LMDeploy: Enables efficient FP8 and BF16 inference for regional and cloud implementation.
TensorRT-LLM: Currently supports BF16 reasoning and INT4/8 quantization, with FP8 assistance coming soon.
vLLM: Support DeepSeek-V3 design with FP8 and BF16 modes for tensor parallelism and pipeline parallelism.
AMD GPU: Enables running the DeepSeek-V3 design on AMD GPUs by means of SGLang in both BF16 and FP8 modes.
Huawei Ascend NPU: Supports running DeepSeek-V3 on Huawei Ascend devices.
Since FP8 training is natively embraced in our framework, we just supply FP8 weights. If you need BF16 weights for experimentation, you can use the supplied conversion script to perform the transformation.

Here is an example of converting FP8 weights to BF16:

Hugging Face’s Transformers has not been straight supported yet. **

6.1 Inference with DeepSeek-Infer Demo (example just)

System Requirements

Note

Linux with Python 3.10 only. Mac and Windows are not supported.

Dependencies:

Model Weights & Demo Code Preparation

First, clone our DeepSeek-V3 GitHub repository:

Navigate to the inference folder and install dependences noted in requirements.txt. Easiest method is to use a bundle supervisor like conda or uv to develop a brand-new virtual environment and install the dependences.

Download the model weights from Hugging Face, and put them into/ path/to/DeepSeek-V 3 folder.

Model Weights Conversion

Convert Hugging Face model weights to a specific format:

Run

Then you can chat with DeepSeek-V3:

Or batch inference on a given file:

6.2 Inference with SGLang (advised)

SGLang presently supports MLA optimizations, DP Attention, FP8 (W8A8), FP8 KV Cache, and Torch Compile, providing modern latency and throughput performance amongst open-source frameworks.

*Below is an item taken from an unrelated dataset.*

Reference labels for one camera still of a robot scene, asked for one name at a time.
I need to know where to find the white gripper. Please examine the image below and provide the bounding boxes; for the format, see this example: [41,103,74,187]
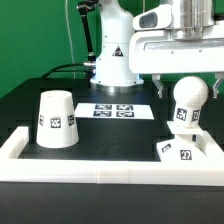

Notably, SGLang v0.4.1 fully supports running DeepSeek-V3 on both NVIDIA and AMD GPUs, making it an extremely versatile and robust solution.

SGLang likewise supports multi-node tensor parallelism, allowing you to run this design on several network-connected devices.

Multi-Token Prediction (MTP) remains in development, and development can be tracked in the optimization plan.

Here are the launch guidelines from the SGLang group: https://github.com/sgl-project/sglang/tree/main/benchmark/deepseek_v3

6.3 Inference with LMDeploy (suggested)

LMDeploy, a flexible and high-performance inference and serving framework tailored for large language designs, now supports DeepSeek-V3. It offers both offline pipeline processing and online implementation abilities, effortlessly integrating with PyTorch-based workflows.

For thorough step-by-step instructions on running DeepSeek-V3 with LMDeploy, please refer to here: InternLM/lmdeploy # 2960

6.4 Inference with TRT-LLM (advised)

TensorRT-LLM now supports the DeepSeek-V3 model, using precision choices such as BF16 and INT4/INT8 weight-only. Support for FP8 is currently in development and will be released quickly. You can access the custom branch of TRTLLM specifically for DeepSeek-V3 support through the following link to experience the brand-new features directly: https://github.com/NVIDIA/TensorRT-LLM/tree/deepseek/examples/deepseek_v3.

6.5 Inference with vLLM (advised)

vLLM v0.6.6 supports DeepSeek-V3 inference for FP8 and BF16 modes on both NVIDIA and AMD GPUs. Aside from standard methods, vLLM provides pipeline parallelism enabling you to run this model on numerous makers linked by networks. For in-depth guidance, please refer to the vLLM directions. Please feel complimentary to follow the enhancement plan as well.

6.6 Recommended Inference Functionality with AMD GPUs

In collaboration with the AMD team, we have attained Day-One support for AMD GPUs using SGLang, with full compatibility for both FP8 and BF16 accuracy. For comprehensive guidance, please refer to the SGLang directions.

6.7 Recommended Inference Functionality with Huawei Ascend NPUs

The MindIE framework from the Huawei Ascend neighborhood has actually effectively adjusted the BF16 variation of DeepSeek-V3. For detailed assistance on Ascend NPUs, please follow the guidelines here.

7. License

This code repository is licensed under the MIT License. Using DeepSeek-V3 Base/Chat designs undergoes the Model License. DeepSeek-V3 series (consisting of Base and Chat) supports commercial usage.